• **Assigned task**
Of the entries below, return exactly those lines that fall between the one containing "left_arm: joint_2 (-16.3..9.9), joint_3" and the one containing "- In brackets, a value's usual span", the two end lines included.

• **Provided records**

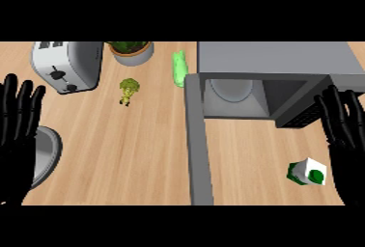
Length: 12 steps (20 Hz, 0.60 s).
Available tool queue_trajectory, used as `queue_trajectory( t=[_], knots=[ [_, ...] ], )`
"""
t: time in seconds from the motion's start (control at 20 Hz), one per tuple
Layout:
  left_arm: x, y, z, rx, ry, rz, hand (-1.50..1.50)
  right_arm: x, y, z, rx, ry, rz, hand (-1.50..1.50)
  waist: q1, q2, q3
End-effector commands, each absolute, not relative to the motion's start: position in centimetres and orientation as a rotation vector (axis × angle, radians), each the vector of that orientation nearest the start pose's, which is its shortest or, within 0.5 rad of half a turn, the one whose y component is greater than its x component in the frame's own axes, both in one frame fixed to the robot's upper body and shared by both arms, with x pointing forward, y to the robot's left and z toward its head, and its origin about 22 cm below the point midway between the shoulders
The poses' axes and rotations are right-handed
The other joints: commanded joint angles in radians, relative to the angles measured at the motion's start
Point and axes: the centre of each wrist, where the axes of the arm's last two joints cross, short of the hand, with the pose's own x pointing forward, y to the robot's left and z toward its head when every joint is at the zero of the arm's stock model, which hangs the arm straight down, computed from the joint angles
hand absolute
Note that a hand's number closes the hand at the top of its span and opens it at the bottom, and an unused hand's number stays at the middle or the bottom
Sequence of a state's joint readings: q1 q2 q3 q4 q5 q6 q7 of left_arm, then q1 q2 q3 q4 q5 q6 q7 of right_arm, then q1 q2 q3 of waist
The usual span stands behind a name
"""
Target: Pick up the milk, place it into the microwave and close the microwave
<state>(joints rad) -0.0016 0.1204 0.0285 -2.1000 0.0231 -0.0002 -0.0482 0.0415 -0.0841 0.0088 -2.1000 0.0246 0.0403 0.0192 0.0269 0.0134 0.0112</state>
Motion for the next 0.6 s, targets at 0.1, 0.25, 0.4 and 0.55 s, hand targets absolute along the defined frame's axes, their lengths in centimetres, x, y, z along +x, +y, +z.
queue_trajectory(
  t=[0.1,0.25,0.4,0.55],
  knots=[
    [20.8,24.9,12.7,0.069,-2.103,-0.132,-1.50,19.8,-25.7,11.1,-0.032,-2.059,0.159,-1.50,-0.028,-0.014,-0.011],
    [21.6,26.5,12.3,0.046,-2.077,-0.175,-1.50,20.2,-29.3,12.3,-0.044,-2.100,0.156,-1.50,-0.030,-0.014,-0.011],
    [20.4,24.6,11.5,0.005,-1.981,-0.008,-1.50,19.5,-29.3,12.4,0.096,-2.011,0.029,-1.50,-0.030,-0.015,-0.011],
    [18.8,27.0,12.3,0.032,-1.967,-0.015,-1.50,19.9,-29.4,9.7,0.074,-1.988,-0.002,-1.50,-0.024,-0.014,-0.011]
  ],
)
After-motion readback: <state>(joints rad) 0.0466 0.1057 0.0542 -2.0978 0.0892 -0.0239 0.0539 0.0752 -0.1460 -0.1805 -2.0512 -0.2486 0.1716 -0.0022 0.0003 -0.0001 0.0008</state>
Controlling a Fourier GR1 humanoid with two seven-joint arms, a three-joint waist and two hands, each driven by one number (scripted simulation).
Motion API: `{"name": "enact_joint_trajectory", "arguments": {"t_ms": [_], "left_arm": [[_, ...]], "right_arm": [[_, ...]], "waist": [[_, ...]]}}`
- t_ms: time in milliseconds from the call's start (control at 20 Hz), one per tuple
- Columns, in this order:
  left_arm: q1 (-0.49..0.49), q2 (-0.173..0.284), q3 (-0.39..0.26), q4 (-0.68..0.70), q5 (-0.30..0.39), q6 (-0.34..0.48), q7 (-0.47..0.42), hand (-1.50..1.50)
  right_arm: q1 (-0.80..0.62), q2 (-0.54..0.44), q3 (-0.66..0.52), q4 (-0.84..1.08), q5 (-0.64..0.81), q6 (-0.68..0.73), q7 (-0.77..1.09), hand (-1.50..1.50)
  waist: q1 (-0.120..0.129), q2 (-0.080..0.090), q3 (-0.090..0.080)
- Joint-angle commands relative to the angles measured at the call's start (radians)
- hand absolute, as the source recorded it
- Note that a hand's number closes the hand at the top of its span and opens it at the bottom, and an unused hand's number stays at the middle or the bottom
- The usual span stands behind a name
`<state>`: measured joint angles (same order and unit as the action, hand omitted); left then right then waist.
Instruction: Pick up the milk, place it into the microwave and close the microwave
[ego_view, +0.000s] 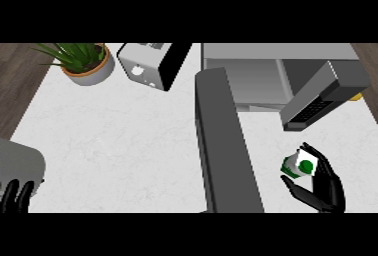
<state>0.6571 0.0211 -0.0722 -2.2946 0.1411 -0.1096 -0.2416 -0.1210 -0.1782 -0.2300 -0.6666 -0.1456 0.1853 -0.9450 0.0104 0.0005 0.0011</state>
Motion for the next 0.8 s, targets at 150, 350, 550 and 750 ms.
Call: {"name": "enact_joint_trajectory", "arguments": {"t_ms": [150, 350, 550, 750], "left_arm": [[-0.082, -0.009, 0.006, 0.069, -0.002, 0.009, 0.015, -1.5], [0.005, -0.02, -0.07, 0.094, -0.036, 0.014, -0.079, -1.5], [0.027, 0.013, 0.007, -0.001, 0.032, -0.029, -0.001, -1.5], [-0.028, 0.016, 0.031, 0.097, 0.035, -0.057, -0.057, -1.5]], "right_arm": [[-0.054, 0.036, -0.05, -0.021, 0.042, -0.275, -0.109, 1.5], [-0.096, 0.021, -0.062, 0.008, 0.011, -0.199, -0.097, 1.5], [-0.147, -0.108, -0.022, 0.057, 0.019, 0.039, -0.058, 1.5], [-0.179, -0.133, 0.015, 0.061, 0.041, 0.113, -0.095, 1.5]], "waist": [[-0.011, 0.001, -0.001], [0.0, -0.001, -0.001], [0.009, 0.001, 0.0], [0.002, 0.001, -0.001]]}}
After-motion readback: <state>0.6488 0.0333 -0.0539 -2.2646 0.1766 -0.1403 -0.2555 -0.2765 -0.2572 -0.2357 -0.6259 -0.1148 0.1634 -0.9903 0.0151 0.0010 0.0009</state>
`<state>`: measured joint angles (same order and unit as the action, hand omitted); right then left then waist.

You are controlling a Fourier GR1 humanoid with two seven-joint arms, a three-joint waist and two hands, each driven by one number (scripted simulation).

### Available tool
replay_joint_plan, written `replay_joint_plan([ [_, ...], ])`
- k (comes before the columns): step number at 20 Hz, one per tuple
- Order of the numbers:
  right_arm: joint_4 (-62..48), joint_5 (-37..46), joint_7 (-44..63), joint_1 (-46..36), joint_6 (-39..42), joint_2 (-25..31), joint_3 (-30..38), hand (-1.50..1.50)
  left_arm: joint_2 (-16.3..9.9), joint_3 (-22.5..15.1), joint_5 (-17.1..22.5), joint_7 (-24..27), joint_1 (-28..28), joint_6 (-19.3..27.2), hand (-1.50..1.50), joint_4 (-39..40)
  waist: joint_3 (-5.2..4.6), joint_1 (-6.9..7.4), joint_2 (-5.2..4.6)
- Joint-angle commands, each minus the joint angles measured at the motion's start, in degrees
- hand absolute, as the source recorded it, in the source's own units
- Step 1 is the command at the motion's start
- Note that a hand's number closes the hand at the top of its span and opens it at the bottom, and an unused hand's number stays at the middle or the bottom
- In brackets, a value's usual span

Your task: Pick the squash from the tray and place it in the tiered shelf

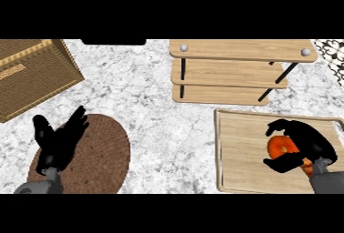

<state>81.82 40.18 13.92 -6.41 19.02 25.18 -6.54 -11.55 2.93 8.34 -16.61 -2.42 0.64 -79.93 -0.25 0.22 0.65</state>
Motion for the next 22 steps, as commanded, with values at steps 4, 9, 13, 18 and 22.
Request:
replay_joint_plan([
  [4,4.9,-0.6,-1.0,2.4,1.0,-4.4,-1.9,1.5,1.1,0.9,0.1,0.5,-2.4,-0.6,0.0,5.2,0.23,-0.52,-0.63],
  [9,12.4,0.7,-3.9,4.5,-2.2,-4.8,-2.3,1.5,-0.9,3.8,0.6,1.6,-3.0,-1.7,0.0,7.9,0.21,-0.7,-0.64],
  [13,21.0,5.6,6.2,8.1,-5.3,-16.1,-12.9,1.5,1.6,0.5,-0.9,0.3,1.6,-0.2,0.0,2.1,0.19,-0.37,-0.47],
  [18,22.3,8.4,24.7,-1.6,-11.9,-24.8,-29.2,1.5,0.7,0.8,-0.9,-0.2,0.1,-0.7,0.0,2.4,0.13,0.72,-0.51],
  [22,32.9,13.1,33.1,-5.3,-13.8,-25.0,-32.5,1.5,0.5,2.4,0.6,-1.1,-1.6,-1.1,0.0,3.9,0.15,-0.33,-0.4],
])
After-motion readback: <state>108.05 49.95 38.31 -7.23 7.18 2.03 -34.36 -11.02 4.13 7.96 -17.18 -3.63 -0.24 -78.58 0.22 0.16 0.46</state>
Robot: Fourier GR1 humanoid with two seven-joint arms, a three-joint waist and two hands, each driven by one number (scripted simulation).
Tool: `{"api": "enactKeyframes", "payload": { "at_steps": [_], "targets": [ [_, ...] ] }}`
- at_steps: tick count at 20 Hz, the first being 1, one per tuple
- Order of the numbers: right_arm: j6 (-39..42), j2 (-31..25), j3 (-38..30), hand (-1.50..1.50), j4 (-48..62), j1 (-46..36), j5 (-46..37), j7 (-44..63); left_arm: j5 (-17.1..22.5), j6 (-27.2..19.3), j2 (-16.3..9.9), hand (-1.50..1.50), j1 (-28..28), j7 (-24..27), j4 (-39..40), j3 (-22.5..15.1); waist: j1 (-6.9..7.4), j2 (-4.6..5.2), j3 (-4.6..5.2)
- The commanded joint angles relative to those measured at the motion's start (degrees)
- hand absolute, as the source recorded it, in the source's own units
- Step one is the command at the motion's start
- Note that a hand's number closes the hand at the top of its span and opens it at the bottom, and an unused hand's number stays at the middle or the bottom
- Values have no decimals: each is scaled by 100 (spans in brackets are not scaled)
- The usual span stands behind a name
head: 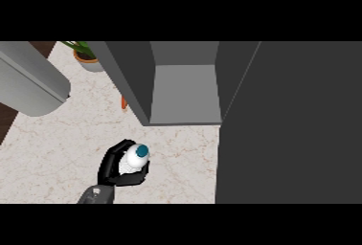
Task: Pick up the bottled water, place it into the cabinet and close the cabinet
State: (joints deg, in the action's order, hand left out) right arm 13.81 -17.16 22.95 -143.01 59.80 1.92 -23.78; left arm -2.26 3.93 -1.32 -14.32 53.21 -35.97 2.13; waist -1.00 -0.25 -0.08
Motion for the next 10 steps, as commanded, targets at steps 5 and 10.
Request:
{"api": "enactKeyframes", "payload": {
  "at_steps": [5,10],
  "targets": [
    [25,-239,-137,-150,-885,115,263,311,1449,-746,129,150,-523,-1222,-797,-1394,-55,6,14],
    [-83,-200,-270,-150,-892,52,367,448,1818,-1786,131,150,-686,-2189,-1698,-2202,-9,12,12]
  ]
}}
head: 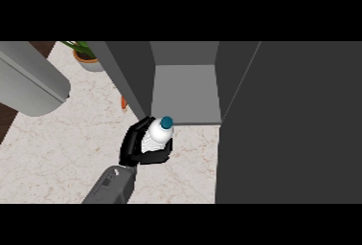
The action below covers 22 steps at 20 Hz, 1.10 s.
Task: Pick up the bottled water, place it into the cabinet and close the cabinet
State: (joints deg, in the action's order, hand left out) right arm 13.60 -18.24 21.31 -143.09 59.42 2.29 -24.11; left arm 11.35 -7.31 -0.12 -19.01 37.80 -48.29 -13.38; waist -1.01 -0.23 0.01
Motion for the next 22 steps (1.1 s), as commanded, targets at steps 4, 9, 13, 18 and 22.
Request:
{"api": "enactKeyframes", "payload": {
  "at_steps": [4,9,13,18,22],
  "targets": [
    [76,-157,-398,-150,-564,137,585,125,722,-1222,12,150,-722,-1043,-514,-1005,-47,19,0],
    [43,-102,-438,-150,-623,200,577,77,1119,-1857,12,150,-1748,-1549,-54,-1046,-125,35,1],
    [48,-76,-517,-150,-720,272,663,149,1267,-2164,12,150,-2481,-1897,405,-1011,-126,46,1],
    [286,-189,-672,-150,-575,136,683,62,1913,-1946,12,150,-2958,-1678,1339,-655,-220,105,7],
    [412,-152,-872,-150,-315,130,846,-275,1699,-2377,12,150,-3551,-1657,2054,-494,-244,120,0]
  ]
}}
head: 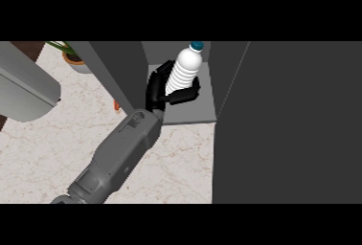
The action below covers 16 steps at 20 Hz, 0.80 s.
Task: Pick up the bottled water, place it into the cabinet and close the cabinet
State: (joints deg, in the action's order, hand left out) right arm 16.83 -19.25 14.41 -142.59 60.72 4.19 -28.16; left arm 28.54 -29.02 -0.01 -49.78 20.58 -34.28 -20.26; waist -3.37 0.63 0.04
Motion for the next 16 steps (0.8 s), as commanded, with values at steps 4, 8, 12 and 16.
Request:
{"api": "enactKeyframes", "payload": {
  "at_steps": [4,8,12,16],
  "targets": [
    [308,-125,-356,-150,-256,209,579,-227,-235,-794,1,150,-693,281,1274,231,-103,26,-5],
    [349,-128,-300,-150,-268,191,514,-138,-741,-1582,-150,150,-1142,90,1920,-20,-92,61,-6],
    [268,32,-209,-150,-347,147,577,-80,-812,-1585,-94,-150,-1238,177,2394,1,-101,99,3],
    [466,-102,-431,-150,-336,220,671,-207,-853,-2190,-4,-150,-1560,142,2530,33,-137,72,1]
  ]
}}
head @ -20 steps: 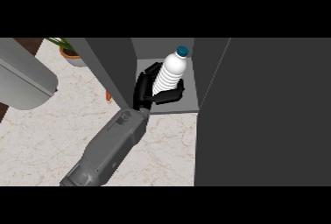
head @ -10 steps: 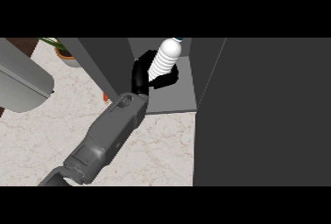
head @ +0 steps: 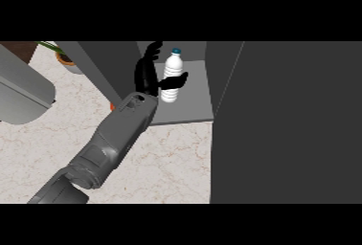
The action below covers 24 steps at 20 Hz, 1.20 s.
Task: Pick up the bottled water, place it into the cabinet and close the cabinet
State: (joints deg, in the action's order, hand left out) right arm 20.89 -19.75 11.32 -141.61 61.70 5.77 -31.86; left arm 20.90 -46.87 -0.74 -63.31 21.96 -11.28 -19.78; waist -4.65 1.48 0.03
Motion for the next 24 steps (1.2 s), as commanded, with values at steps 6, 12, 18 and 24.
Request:
{"api": "enactKeyframes", "payload": {
  "at_steps": [6,12,18,24],
  "targets": [
    [53,94,151,-150,-299,149,332,169,513,426,63,-150,-118,1145,-634,744,102,-20,19],
    [152,4,-25,-150,-325,14,448,192,938,2061,72,150,12,1722,-999,1066,132,-14,11],
    [150,47,221,-150,-701,149,171,383,1232,2215,74,150,160,1821,-1131,766,125,-98,4],
    [95,49,270,-150,-638,92,50,484,1814,2781,74,150,966,1333,-2308,-53,293,-179,4]
  ]
}}
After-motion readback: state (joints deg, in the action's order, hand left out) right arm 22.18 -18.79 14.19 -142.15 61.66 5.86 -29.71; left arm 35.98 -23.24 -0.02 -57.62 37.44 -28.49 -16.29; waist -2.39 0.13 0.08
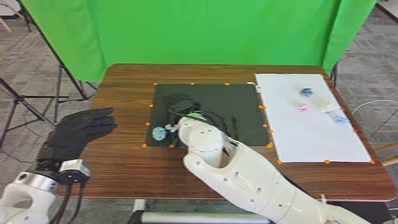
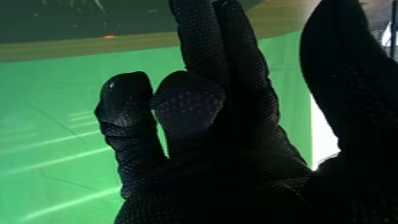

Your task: Arrange flowers

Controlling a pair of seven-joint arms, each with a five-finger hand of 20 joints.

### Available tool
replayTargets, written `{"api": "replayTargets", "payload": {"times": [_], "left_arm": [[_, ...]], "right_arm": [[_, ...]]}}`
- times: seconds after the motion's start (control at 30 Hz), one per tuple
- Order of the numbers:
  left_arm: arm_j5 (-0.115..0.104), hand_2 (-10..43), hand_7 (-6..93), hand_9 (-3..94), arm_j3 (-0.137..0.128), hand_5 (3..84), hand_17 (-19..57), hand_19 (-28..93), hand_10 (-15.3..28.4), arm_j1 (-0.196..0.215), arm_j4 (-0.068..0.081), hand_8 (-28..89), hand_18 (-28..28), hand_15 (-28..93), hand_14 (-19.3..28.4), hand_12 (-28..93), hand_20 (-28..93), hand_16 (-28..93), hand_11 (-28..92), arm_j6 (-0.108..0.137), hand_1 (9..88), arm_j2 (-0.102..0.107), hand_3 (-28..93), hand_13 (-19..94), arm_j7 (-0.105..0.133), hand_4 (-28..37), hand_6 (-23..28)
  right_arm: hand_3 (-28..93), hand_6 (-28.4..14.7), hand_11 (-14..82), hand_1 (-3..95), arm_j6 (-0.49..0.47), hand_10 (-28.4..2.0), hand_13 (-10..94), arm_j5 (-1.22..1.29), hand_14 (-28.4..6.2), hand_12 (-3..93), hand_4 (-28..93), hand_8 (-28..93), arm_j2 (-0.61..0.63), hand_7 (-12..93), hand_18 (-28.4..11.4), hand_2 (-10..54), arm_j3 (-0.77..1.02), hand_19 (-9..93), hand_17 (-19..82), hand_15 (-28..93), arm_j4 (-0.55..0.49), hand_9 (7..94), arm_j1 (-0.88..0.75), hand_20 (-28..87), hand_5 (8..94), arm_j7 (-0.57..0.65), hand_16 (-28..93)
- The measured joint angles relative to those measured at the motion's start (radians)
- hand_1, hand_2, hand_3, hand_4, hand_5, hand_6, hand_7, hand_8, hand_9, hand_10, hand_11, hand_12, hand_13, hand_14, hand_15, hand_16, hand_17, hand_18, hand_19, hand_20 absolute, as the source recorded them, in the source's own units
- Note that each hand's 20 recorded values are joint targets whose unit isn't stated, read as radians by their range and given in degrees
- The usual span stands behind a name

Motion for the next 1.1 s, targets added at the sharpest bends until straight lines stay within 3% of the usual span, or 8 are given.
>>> {"api": "replayTargets", "payload": {"times": [0.2,0.37,0.53,0.67,0.8,0.97,1.1], "left_arm": [[-0.001,3.4,19.6,40.5,0.007,45.7,-8.8,59,22.6,-0.001,0.001,-11,22.7,64,28.4,11,11,-14,37,0.000,27.6,0.009,83,27,0.003,-15.5,13.0],[-0.006,3.5,19.4,40.5,0.001,45.8,-8.8,59,22.7,0.014,-0.002,-11,22.7,64,28.4,11,11,-14,36,0.006,27.7,0.011,83,27,0.016,-15.7,13.1],[-0.024,3.5,19.4,40.5,-0.042,45.8,-8.8,59,22.6,0.097,-0.024,-11,22.7,64,28.4,11,11,-14,36,0.028,27.6,0.011,83,27,0.047,-15.7,13.1],[-0.039,3.5,19.5,40.5,-0.066,45.7,-8.8,59,22.5,0.173,-0.040,-11,22.7,64,28.4,11,10,-14,37,0.050,27.6,0.010,83,27,0.085,-15.6,13.1],[-0.044,3.5,19.5,40.5,-0.078,45.7,-8.8,59,22.6,0.217,-0.050,-11,22.7,64,28.4,11,10,-14,37,0.062,27.5,-0.002,83,27,0.093,-15.6,13.1],[-0.041,3.5,19.5,40.4,-0.061,45.7,-8.8,59,22.5,0.209,-0.049,-11,22.7,64,28.4,11,11,-14,37,0.062,27.6,-0.025,83,27,0.089,-15.7,13.1],[-0.036,3.5,19.5,40.4,-0.050,45.7,-8.8,59,22.5,0.188,-0.049,-10,22.7,64,28.4,11,11,-14,37,0.060,27.6,-0.036,83,27,0.082,-15.8,13.1]], "right_arm": [[83,-5.0,18.1,32.3,-0.007,-15.1,75,-0.013,-5.5,15.8,-28,-11,0.000,14,-21.8,-7.5,-0.001,93,44,81,0.017,70.9,0.006,32,69.5,-0.004,22],[81,-4.8,18.4,19.9,-0.007,-16.4,72,-0.007,-7.2,16.2,-26,-11,0.010,16,-23.0,5.5,-0.004,93,41,81,0.011,68.6,0.014,30,68.1,-0.010,22],[78,-5.5,17.6,11.5,0.006,-20.0,64,0.010,-12.2,16.1,-25,-11,0.051,15,-24.5,12.5,-0.018,92,35,81,-0.058,62.8,0.016,24,64.7,-0.054,19],[77,-4.7,14.1,7.1,0.023,-22.2,44,0.006,-20.6,15.8,-26,-11,0.097,15,-25.3,14.6,-0.027,84,21,74,-0.127,52.7,0.021,21,62.6,-0.135,15],[77,-4.1,11.2,4.6,0.011,-22.9,32,-0.024,-24.0,15.7,-27,-11,0.142,15,-24.4,15.5,-0.013,76,13,63,-0.196,45.5,0.014,20,61.5,-0.244,11],[76,-3.8,10.3,2.8,-0.104,-23.2,26,-0.113,-24.7,15.8,-27,-12,0.152,15,-24.5,16.2,0.046,70,8,53,-0.233,41.0,-0.034,20,61.4,-0.322,9],[76,-3.8,10.1,1.7,-0.121,-23.3,25,-0.115,-24.6,15.5,-27,-12,0.167,16,-24.2,16.3,0.041,70,7,51,-0.231,40.4,-0.060,21,63.4,-0.306,10]]}}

• **Answer area**
  left_arm: joint_2 (-16.3..9.9), joint_3 (-22.5..15.1), joint_5 (-17.1..22.5), joint_7 (-24..27), joint_1 (-28..28), joint_6 (-19.3..27.2), hand (-1.50..1.50), joint_4 (-39..40)
  waist: joint_3 (-5.2..4.6), joint_1 (-6.9..7.4), joint_2 (-5.2..4.6)
- Joint-angle commands, each minus the joint angles measured at the motion's start, in degrees
- hand absolute, as the source recorded it, in the source's own units
- Step 1 is the command at the motion's start
- Note that a hand's number closes the hand at the top of its span and opens it at the bottom, and an unused hand's number stays at the middle or the bottom
- In brackets, a value's usual span

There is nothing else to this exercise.